■ Problem statement ■
Set down, word for word, the line with "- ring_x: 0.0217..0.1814" and the lines after it through the final line of the data below, without pictures.

■ Input data ■

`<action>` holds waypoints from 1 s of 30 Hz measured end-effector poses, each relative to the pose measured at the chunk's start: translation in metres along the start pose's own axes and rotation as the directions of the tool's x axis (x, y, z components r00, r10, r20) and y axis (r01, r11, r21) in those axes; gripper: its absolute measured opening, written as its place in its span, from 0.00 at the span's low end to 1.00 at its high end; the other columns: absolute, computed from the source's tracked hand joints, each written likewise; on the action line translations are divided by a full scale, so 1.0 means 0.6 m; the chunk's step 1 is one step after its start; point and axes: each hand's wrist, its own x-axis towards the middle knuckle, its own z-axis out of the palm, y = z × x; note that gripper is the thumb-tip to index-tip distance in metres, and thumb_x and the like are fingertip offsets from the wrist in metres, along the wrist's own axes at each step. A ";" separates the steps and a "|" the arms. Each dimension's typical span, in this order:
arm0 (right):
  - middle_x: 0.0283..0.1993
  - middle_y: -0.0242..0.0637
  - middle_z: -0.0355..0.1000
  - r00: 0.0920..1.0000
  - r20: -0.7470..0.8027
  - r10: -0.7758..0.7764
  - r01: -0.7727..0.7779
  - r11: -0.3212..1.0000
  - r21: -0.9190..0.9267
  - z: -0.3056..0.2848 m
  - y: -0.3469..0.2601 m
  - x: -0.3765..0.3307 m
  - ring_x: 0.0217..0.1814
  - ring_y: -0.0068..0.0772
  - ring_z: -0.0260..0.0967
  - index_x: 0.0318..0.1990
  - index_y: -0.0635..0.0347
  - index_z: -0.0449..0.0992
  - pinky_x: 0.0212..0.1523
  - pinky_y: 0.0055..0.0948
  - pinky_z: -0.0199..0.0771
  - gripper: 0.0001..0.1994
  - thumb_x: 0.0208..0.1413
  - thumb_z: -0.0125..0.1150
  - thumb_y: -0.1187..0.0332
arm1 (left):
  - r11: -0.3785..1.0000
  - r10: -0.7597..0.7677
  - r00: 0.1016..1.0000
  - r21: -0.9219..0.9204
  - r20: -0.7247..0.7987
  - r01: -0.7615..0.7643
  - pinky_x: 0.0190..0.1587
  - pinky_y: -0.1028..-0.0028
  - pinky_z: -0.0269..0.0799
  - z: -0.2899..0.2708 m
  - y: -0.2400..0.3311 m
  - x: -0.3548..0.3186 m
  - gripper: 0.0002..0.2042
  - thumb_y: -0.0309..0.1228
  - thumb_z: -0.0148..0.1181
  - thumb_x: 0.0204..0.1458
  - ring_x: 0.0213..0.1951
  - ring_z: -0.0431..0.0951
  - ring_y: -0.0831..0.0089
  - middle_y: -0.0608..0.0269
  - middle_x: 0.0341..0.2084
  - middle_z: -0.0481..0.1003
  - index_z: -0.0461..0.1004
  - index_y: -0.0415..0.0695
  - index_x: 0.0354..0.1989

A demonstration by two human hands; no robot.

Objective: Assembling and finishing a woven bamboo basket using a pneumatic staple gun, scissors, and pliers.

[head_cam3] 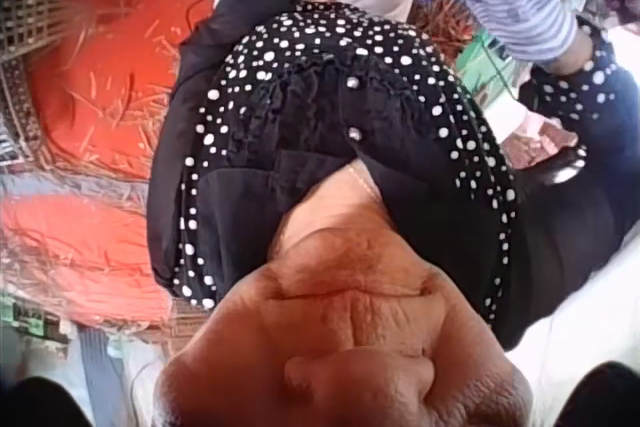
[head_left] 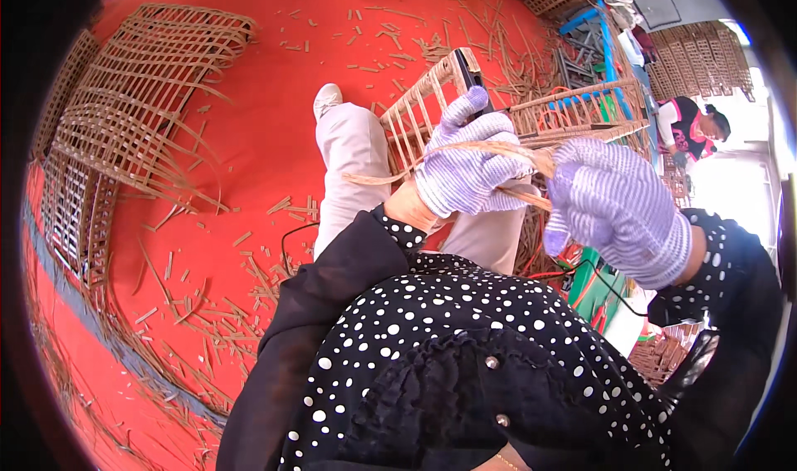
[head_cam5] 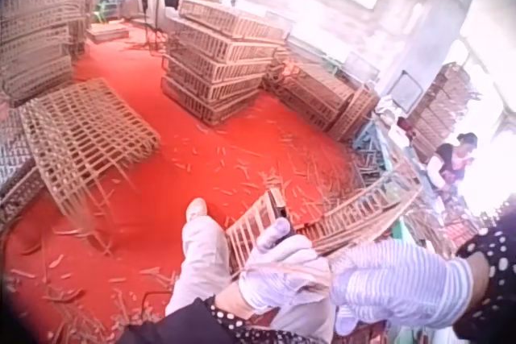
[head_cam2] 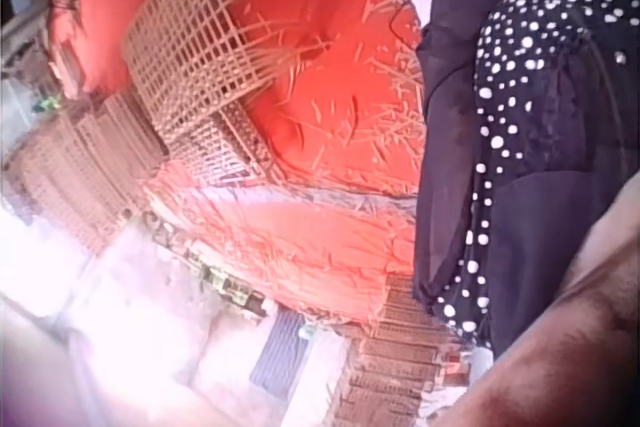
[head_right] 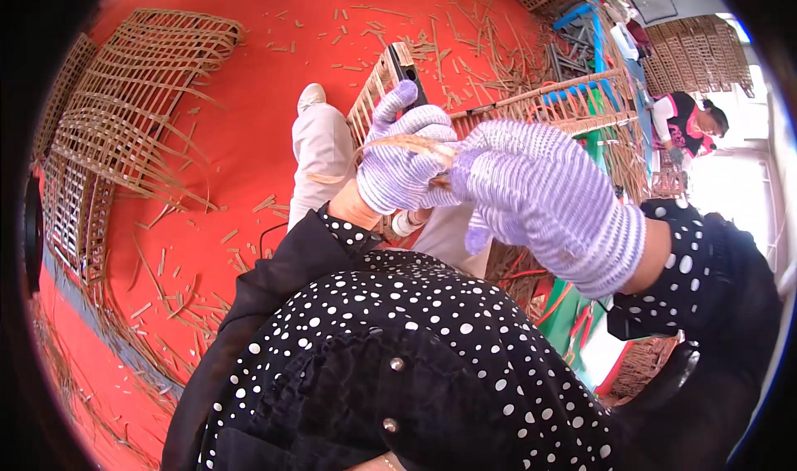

■ The answer ■
  - ring_x: 0.0217..0.1814
  - ring_y: -0.0068..0.0772
  - ring_z: -0.0260..0.0967
  - index_x: 0.0318..0.1990
  - index_y: -0.0635..0.0347
  - index_z: -0.0449..0.0992
  - pinky_x: 0.0212..0.1523
  - pinky_y: 0.0055..0.0948
  - pinky_z: -0.0199..0.0771
  - gripper: 0.0001..0.1994
  - thumb_x: 0.0208..0.1413
  - thumb_z: -0.0125..0.1150
  - thumb_y: -0.1187..0.0332
arm1 (left):
  - r11: -0.3785..1.0000
  - r10: -0.7597..0.7677
  - r00: 0.1016..1.0000
  - r21: -0.9219..0.9204
  - r20: -0.7247..0.7987
  - r01: -0.7615..0.7643
  - pinky_x: 0.0190..0.1587
  - pinky_y: -0.1028..-0.0028
  - pinky_z: -0.0269..0.0799
  - z: -0.2899..0.2708 m
  - y: -0.2400..0.3311 m
  - x: -0.3548..0.3186 m
  - gripper: 0.0002..0.2042
  - thumb_y: -0.0309..0.1228
  - thumb_z: -0.0148..0.1181
  - thumb_x: 0.0204..0.1458
  - ring_x: 0.0213..0.1951
  - ring_z: -0.0431..0.0951
  - ring_y: -0.0831..0.0089
  - middle_y: -0.0608..0.0269
  - middle_x: 0.0341..0.2084
  - middle_z: -0.0481..0.1003
  - index_z: -0.0461..0.1004
  - index_y: -0.0415..0.0695
  - index_x: 0.0354..0.1989

A demonstration by two human hands; no robot.

Objective: Assembling and finishing a woven bamboo basket using a pneumatic staple gun, scissors, and pliers.

[head_cam3] 
[head_left] 
[head_cam5] 
[head_cam2] 
[head_right] 

Work on this exercise is done.